Graf appeared on the 19th season of Big Brother. She began a showmance with contestant Cody Nickson. On Day 1, Graf received a "friendship" bracelet from Paul Abrahamian from big brother season 18 resulting in being safe from the first eviction. During the first week of the competition, she began a showmance with fellow contestant, Cody Nickson and voted to evict Christmas Abbott after Nickson, Head-of-Household at the time, nominated her for eviction. In week 2, Graf was named as a recipient of the Ve-toad curse after Abbott accepted a temptation offer voted by America, meaning she was required to wear a toad costume and jump between lily pads drawn on the floor of the house. After the pair were isolated from the house by an alliance led by Abrahamian, Nickson was voted out. In week 3, Alex Ow nominated Graf for eviction alongside Dominique Cooper, but she was spared from being voted out after Cooper started to get into fights with the other houseguests. In Week 4, Graf won the third and final temptation from America. She chose to accept the Halting Hex, allowing her to cancel any of the four subsequent evictions, resetting that week. Graf won the Head-of-Household in week 4 after Nickson, her showmance partner, won the Battle Back Showdown and reentered the house. She chose to nominate Ramses Soto and eventual winner Josh Martinez for eviction, expecting for Martinez to be evicted. Graf won the veto competition and chose the keep the nominations the same, but was blindsided when the remaining houseguests chose to evict Soto over Martinez. In week 5, Abrahamian nominated both Graf and Nickson for eviction, but Graf ended up using the Halting Hex that same week, sparing the duo from eviction. In week 6, Martinez won the Head-of-Household competition and while his initial target was Nickson, he managed to win the Temptation Competition, gaining immunity for the week. Graf purposely lost the same Temptation Competition to automatically become the third nominee, providing her with a chance to win the Power of Veto later in the week, saving her from eviction. Graf was unable to do so, ultimately being evicted by a vote of 7-1-0 to Raven Walton and Elena Davies, respectively.

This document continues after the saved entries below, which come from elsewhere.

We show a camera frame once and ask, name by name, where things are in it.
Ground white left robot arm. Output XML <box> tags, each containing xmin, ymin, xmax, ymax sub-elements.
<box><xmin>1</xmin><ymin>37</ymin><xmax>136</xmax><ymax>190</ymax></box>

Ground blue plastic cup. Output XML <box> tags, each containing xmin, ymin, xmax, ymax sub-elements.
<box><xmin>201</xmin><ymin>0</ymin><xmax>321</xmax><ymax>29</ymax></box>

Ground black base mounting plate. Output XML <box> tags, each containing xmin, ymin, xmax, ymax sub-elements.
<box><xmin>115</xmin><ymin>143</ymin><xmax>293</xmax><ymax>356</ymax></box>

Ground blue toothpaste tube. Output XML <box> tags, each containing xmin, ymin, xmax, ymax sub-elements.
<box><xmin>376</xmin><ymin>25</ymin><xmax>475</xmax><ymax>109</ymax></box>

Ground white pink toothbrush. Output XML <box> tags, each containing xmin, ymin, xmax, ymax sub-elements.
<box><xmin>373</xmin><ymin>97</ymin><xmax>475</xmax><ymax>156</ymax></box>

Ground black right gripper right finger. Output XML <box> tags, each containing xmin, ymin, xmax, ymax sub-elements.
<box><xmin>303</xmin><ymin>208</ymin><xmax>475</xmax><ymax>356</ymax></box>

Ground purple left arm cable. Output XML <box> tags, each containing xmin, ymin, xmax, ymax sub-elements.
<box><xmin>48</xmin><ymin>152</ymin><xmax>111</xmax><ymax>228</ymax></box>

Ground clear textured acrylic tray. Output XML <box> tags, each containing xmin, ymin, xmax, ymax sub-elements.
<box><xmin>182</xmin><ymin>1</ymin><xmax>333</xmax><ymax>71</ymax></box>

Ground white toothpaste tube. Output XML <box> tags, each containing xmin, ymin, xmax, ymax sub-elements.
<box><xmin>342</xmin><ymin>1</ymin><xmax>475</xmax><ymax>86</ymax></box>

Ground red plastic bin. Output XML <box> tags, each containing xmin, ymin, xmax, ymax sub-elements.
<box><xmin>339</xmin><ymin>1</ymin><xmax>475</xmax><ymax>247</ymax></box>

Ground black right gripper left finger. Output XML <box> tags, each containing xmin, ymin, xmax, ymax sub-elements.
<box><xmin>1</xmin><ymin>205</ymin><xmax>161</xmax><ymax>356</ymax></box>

Throughout Graf's stint on Big Brother 19, she had many feuds with the other contestants, most notably Abrahamian, Abbott, Martinez, Walton and Ow. Graf eventually became a fan favourite after being one of the few to recognise Abrahamian's dominance early on in the competition. After Nickson reentered the house, the duo were infamously bullied by many other contestants led by Abrahamian. On the night of the finale, after Martinez was crowned the winner, host Julie Chen asked Graf who she would have voted for in the Final Two (Martinez or Abrahamian). Graf said that she would have voted for Abrahamian as she felt he orchestrated nearly every move throughout the game. The vote was revealed to be 5–4 in favour of Martinez, with Graf's showmance partner, Nickson, casting the deciding vote in favour of Martinez. In post-game interviews, Graf has appreciated the irony that Abrahamian sought to eliminate her before Nickson, when it would have benefited him to eliminate Nickson first as he would have won.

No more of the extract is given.